Department of Neurology, Beijing Children's Hospital, Capital Medical University, National Center for Children's Health, Beijing, 100045, China.
Inspection Medical School, Wenzhou Medical College, Wenzhou, 325035, China.
Sci China Life Sci. 2017 Jul;60(7):746-757. doi: 10.1007/s11427-017-9080-y. Epub 2017 Jun 16.
Mitochondrial disease was a clinically and genetically heterogeneous group of diseases, thus the diagnosis was very difficult to clinicians. Our objective was to analyze clinical and genetic characteristics of children with mitochondrial disease in China. We tested 141 candidate patients who have been suspected of mitochondrial disorders by using targeted next-generation sequencing (NGS), and summarized the clinical and genetic data of gene confirmed cases from Neurology Department, Beijing Children's Hospital, Capital Medical University from October 2012 to January 2015. In our study, 40 cases of gene confirmed mitochondrial disease including eight kinds of mitochondrial disease, among which Leigh syndrome was identified to be the most common type, followed by mitochondrial encephalomyopathy, lactic acidosis, and stroke-like episodes (MELAS). The age-of-onset varies among mitochondrial disease, but early onset was common.

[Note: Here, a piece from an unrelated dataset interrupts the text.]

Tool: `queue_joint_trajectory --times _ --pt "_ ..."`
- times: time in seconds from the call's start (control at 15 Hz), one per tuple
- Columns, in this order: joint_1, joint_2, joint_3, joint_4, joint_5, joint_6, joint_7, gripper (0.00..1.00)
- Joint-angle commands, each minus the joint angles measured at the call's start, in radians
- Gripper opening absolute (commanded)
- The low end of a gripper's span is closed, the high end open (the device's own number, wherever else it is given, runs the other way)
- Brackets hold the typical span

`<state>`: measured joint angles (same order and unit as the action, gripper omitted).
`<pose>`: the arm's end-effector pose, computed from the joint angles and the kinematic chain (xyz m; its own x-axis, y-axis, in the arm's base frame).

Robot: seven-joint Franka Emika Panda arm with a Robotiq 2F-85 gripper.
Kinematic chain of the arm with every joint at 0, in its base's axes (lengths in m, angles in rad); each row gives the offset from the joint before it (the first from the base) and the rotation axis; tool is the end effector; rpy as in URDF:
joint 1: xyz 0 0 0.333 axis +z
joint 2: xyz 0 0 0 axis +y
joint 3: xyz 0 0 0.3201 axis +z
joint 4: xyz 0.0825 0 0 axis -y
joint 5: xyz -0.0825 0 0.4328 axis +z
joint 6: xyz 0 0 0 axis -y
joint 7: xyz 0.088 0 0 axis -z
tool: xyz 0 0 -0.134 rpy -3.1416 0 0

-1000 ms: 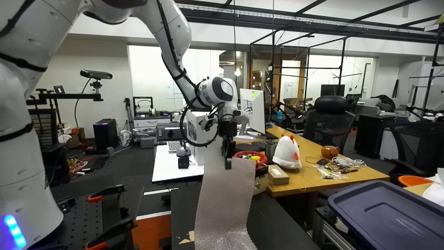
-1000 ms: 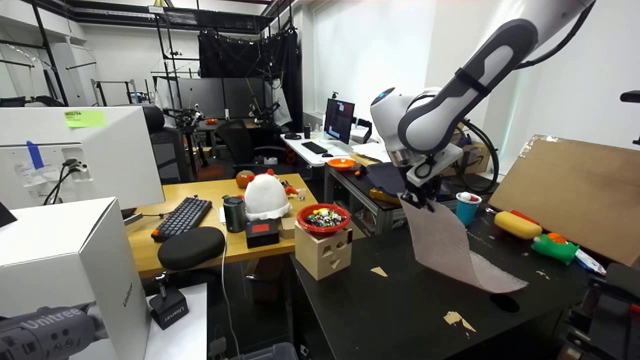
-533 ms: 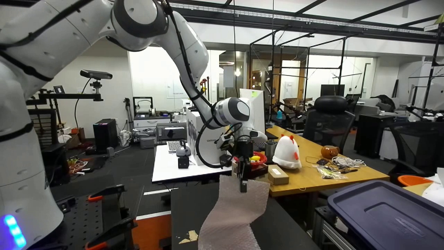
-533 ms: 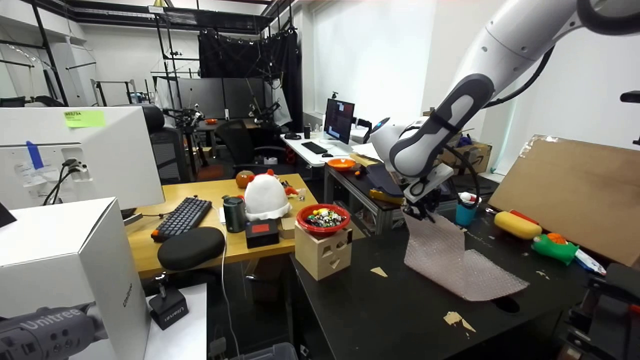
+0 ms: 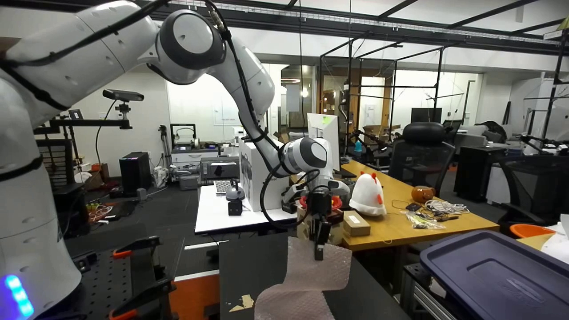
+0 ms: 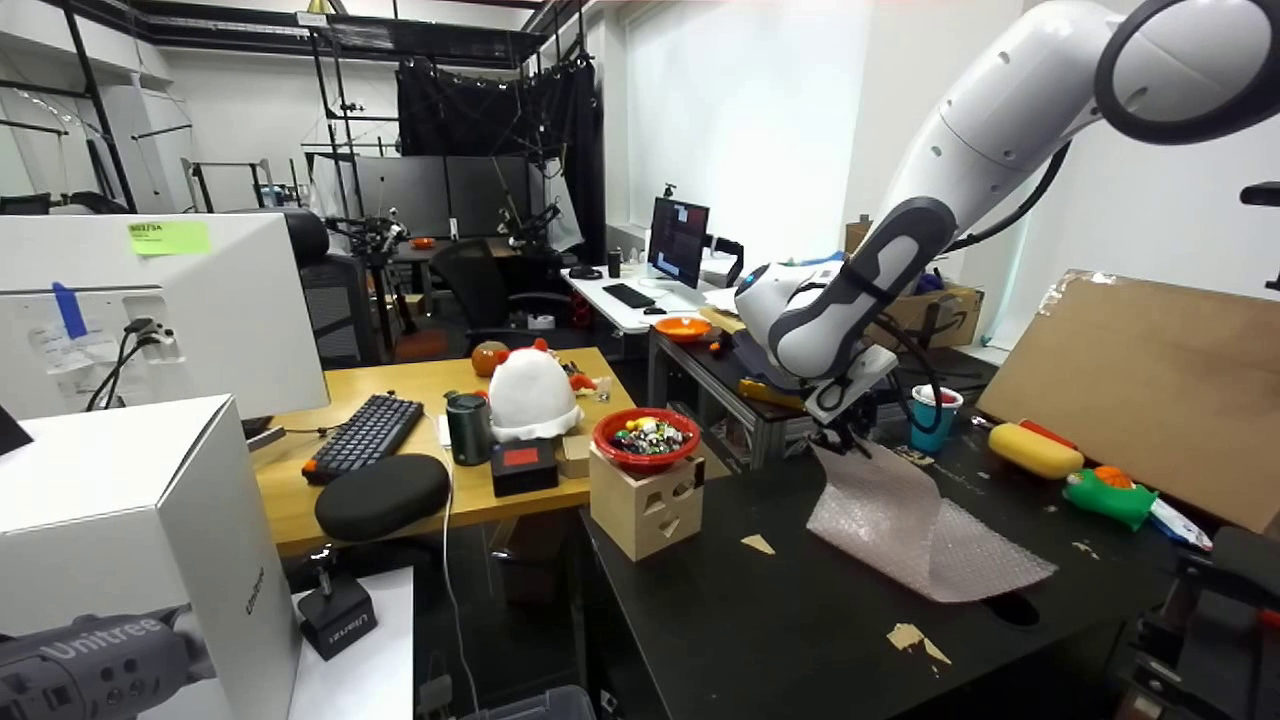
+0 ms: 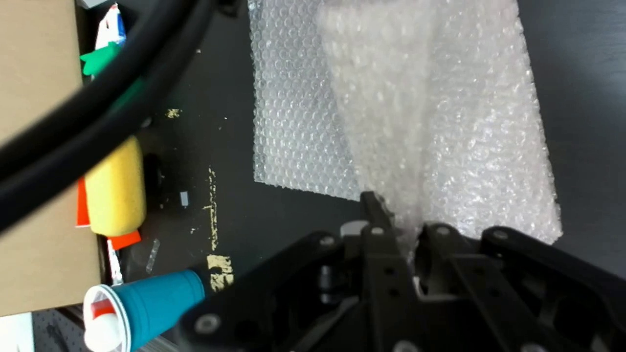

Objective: Unfold the pink plastic

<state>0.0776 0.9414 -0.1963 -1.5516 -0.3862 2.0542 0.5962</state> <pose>0.6612 -0.1056 0.0192 0.8807 -0.4419 -0.1705 -0.2790 -0.7750 0.5671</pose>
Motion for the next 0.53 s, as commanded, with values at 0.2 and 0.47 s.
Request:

All of 40 cases were gene confirmed, among which 25 cases (62.5%) with mitochondrial DNA (mtDNA) mutation, and 15 cases (37.5%) with nuclear DNA (nDNA) mutation. M.3243A>G (n=7) accounts for a large proportion of mtDNA mutation. The nDNA mutations include SURF1 (n=7), PDHA1 (n=2), and NDUFV1, NDUFAF6, SUCLA2, SUCLG1, RRM2B, and C12orf65, respectively.
线粒体疾病是一组临床和遗传异质性的疾病,因此诊断对临床医生来说非常困难。我们的目的是分析中国儿童线粒体疾病的临床和遗传特征。我们使用靶向下一代测序(NGS)对 141 名疑似线粒体疾病的候选患者进行了检测,并总结了 2012 年 10 月至 2015 年 1 月首都医科大学附属北京儿童医院神经科确诊病例的临床和遗传数据。在我们的研究中,40 例基因确诊的线粒体疾病包括 8 种线粒体疾病,其中 Leigh 综合征是最常见的类型,其次是线粒体脑肌病、乳酸酸中毒和卒中样发作(MELAS)。线粒体疾病的发病年龄不同,但早期发病较为常见。40 例均经基因确诊,其中 25 例(62.5%)为线粒体 DNA(mtDNA)突变,15 例(37.5%)为核 DNA(nDNA)突变。M.3243A>G(n=7)占 mtDNA 突变的很大比例。nDNA 突变包括 SURF1(n=7)、PDHA1(n=2)以及 NDUFV1、NDUFAF6、SUCLA2、SUCLG1、RRM2B 和 C12orf65。